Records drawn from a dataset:
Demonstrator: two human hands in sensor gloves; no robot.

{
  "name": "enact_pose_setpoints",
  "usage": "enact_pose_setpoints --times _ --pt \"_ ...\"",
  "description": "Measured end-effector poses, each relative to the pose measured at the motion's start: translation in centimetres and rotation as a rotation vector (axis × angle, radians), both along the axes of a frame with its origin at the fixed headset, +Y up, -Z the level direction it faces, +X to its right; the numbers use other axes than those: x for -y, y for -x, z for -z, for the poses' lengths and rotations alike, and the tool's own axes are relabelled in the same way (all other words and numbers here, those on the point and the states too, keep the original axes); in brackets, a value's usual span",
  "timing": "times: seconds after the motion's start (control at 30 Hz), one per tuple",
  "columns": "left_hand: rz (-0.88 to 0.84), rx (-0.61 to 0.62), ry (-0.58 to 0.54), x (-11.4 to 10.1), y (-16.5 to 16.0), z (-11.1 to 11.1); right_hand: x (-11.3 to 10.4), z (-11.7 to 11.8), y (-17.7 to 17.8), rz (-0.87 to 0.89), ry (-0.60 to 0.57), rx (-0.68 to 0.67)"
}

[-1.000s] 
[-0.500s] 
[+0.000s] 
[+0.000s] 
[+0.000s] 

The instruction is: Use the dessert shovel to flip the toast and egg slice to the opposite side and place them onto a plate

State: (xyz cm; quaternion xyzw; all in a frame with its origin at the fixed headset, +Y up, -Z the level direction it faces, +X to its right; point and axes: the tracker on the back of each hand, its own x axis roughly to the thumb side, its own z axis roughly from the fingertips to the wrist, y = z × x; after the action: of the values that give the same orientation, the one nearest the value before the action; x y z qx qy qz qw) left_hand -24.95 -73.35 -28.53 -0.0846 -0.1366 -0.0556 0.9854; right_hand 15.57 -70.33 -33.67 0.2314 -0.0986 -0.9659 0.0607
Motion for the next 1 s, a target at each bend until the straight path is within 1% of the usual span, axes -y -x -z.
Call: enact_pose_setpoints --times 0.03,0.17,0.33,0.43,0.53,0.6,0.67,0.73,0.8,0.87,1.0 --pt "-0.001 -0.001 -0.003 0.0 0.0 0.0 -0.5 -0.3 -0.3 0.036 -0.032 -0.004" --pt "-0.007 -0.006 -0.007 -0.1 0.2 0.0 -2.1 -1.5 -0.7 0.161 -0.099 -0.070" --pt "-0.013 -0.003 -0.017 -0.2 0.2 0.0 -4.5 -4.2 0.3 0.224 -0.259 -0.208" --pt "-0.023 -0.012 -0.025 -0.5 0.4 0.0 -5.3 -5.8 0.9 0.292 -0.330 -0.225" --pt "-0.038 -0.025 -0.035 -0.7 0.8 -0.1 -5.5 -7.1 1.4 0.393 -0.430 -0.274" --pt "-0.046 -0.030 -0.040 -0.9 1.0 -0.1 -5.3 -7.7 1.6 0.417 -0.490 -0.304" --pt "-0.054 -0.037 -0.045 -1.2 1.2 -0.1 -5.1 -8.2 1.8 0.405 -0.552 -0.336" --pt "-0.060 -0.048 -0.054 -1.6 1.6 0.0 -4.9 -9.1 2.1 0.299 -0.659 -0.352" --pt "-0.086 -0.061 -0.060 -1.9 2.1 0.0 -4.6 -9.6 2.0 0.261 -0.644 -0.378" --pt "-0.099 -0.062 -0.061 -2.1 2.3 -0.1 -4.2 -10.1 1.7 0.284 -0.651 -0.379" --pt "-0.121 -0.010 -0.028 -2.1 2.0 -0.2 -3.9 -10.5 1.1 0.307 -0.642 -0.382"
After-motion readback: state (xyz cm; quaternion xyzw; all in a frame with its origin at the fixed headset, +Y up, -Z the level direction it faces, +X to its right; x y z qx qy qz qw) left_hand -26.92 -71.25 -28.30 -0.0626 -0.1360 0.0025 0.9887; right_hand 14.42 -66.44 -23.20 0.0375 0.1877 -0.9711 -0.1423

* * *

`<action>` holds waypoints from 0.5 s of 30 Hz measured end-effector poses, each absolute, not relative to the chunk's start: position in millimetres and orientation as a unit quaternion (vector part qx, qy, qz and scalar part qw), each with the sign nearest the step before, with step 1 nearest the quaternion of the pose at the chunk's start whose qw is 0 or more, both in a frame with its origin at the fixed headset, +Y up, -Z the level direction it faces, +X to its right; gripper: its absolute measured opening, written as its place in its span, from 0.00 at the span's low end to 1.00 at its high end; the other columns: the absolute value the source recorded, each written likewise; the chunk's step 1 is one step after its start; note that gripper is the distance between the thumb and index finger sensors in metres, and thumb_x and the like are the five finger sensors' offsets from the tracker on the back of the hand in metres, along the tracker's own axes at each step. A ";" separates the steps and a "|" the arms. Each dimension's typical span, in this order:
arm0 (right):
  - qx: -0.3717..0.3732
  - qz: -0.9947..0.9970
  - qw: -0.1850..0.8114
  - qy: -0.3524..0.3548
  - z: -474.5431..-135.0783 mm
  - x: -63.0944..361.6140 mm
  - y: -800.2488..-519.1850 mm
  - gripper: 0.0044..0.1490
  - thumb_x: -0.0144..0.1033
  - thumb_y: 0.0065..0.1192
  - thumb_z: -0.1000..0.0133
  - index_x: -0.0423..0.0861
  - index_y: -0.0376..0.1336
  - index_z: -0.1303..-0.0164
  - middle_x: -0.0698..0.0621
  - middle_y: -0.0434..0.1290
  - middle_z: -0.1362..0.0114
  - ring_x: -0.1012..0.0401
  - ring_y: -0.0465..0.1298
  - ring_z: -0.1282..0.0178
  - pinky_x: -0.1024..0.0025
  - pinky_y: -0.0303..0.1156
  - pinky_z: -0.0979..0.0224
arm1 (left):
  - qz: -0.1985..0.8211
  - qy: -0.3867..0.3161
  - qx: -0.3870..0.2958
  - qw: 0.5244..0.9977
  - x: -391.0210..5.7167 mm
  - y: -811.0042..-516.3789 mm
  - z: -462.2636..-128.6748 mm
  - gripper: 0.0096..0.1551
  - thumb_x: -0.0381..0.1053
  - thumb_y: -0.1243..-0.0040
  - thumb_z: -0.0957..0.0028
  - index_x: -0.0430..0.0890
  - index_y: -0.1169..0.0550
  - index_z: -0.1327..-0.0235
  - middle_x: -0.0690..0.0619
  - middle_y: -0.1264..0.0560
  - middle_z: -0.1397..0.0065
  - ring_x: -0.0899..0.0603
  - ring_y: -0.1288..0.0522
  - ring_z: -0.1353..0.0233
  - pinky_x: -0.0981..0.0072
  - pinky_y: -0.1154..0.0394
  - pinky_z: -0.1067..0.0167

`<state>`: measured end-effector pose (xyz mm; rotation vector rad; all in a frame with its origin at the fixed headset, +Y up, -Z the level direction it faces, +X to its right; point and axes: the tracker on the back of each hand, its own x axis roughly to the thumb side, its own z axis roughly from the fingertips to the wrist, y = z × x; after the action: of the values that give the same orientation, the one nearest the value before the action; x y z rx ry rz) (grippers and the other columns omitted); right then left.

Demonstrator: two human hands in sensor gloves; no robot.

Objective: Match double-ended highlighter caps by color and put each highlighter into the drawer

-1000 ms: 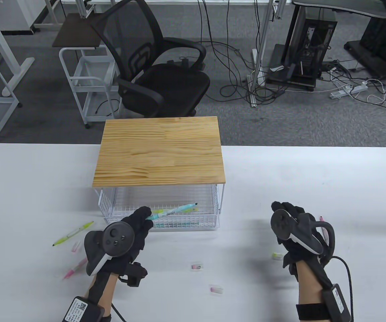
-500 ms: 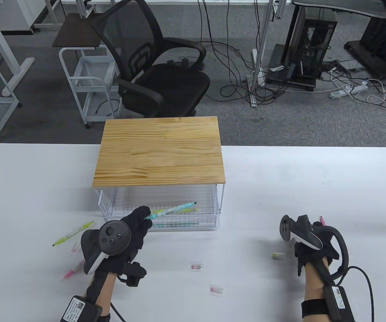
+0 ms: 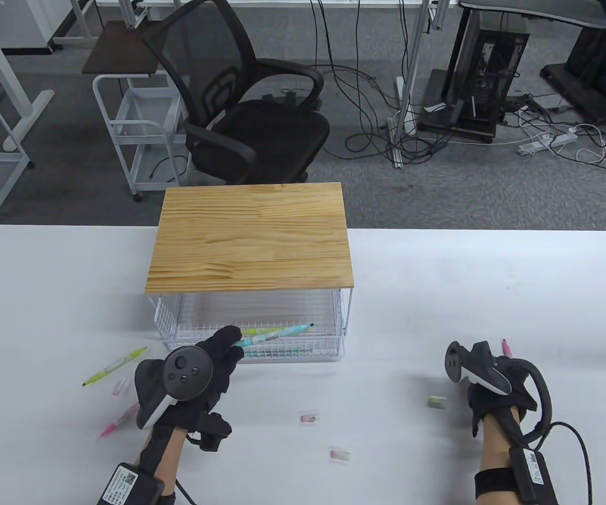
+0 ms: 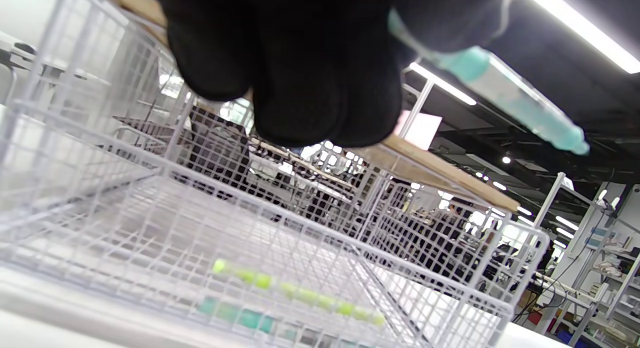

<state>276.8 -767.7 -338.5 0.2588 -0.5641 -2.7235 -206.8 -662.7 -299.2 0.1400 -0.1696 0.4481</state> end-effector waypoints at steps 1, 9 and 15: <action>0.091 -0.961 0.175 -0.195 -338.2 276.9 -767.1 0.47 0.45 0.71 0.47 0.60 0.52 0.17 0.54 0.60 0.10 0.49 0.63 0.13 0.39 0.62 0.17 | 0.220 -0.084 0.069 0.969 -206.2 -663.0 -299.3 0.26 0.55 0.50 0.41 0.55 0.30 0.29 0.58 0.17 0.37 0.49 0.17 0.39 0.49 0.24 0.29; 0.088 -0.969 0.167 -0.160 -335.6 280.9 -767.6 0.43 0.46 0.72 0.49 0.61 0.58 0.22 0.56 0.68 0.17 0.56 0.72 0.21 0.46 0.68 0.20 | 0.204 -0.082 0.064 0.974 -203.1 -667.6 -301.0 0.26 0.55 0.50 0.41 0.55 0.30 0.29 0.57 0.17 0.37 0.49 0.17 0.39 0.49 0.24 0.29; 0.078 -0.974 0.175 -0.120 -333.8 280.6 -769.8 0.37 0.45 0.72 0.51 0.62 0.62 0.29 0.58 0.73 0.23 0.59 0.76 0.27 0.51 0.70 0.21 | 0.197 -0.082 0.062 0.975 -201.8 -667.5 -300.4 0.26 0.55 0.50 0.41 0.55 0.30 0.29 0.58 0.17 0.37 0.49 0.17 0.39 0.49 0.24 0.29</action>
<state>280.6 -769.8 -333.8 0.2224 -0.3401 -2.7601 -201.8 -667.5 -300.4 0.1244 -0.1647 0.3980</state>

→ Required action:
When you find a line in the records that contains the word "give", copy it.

→ Exercise solution:
State: (xyz cm; quaternion xyzw; all in a frame with its origin at the fixed headset, +Y up, -Z the level direction it faces, +X to its right; point and axes: the tracker on the back of each hand, its own x axis roughly to the thumb side, its own z axis roughly from the fingertips to the wrist, y = z × x; after the action: of the values that give the same orientation, the one nearest the value before the action; x y z qx qy qz qw) left_hand -24.95 -73.35 -28.53 -0.0846 -0.1366 -0.0556 0.9854; right_hand 15.57 -70.33 -33.67 0.2314 -0.0986 -0.9659 0.0607
`<state>`: measured end-effector pose (xyz mm; rotation vector rad; all in a frame with its origin at the fixed headset, +Y up, -Z the level direction it faces, +X to its right; point and axes: the tracker on the back of each hand, its own x axis roughly to the thumb side, its own z axis roughly from the fingertips to the wrist, y = z × x; after the action: of the values that give the same orientation, the one nearest the value before the action; x y z rx ry rz) (grippers and the other columns omitted); right then left.

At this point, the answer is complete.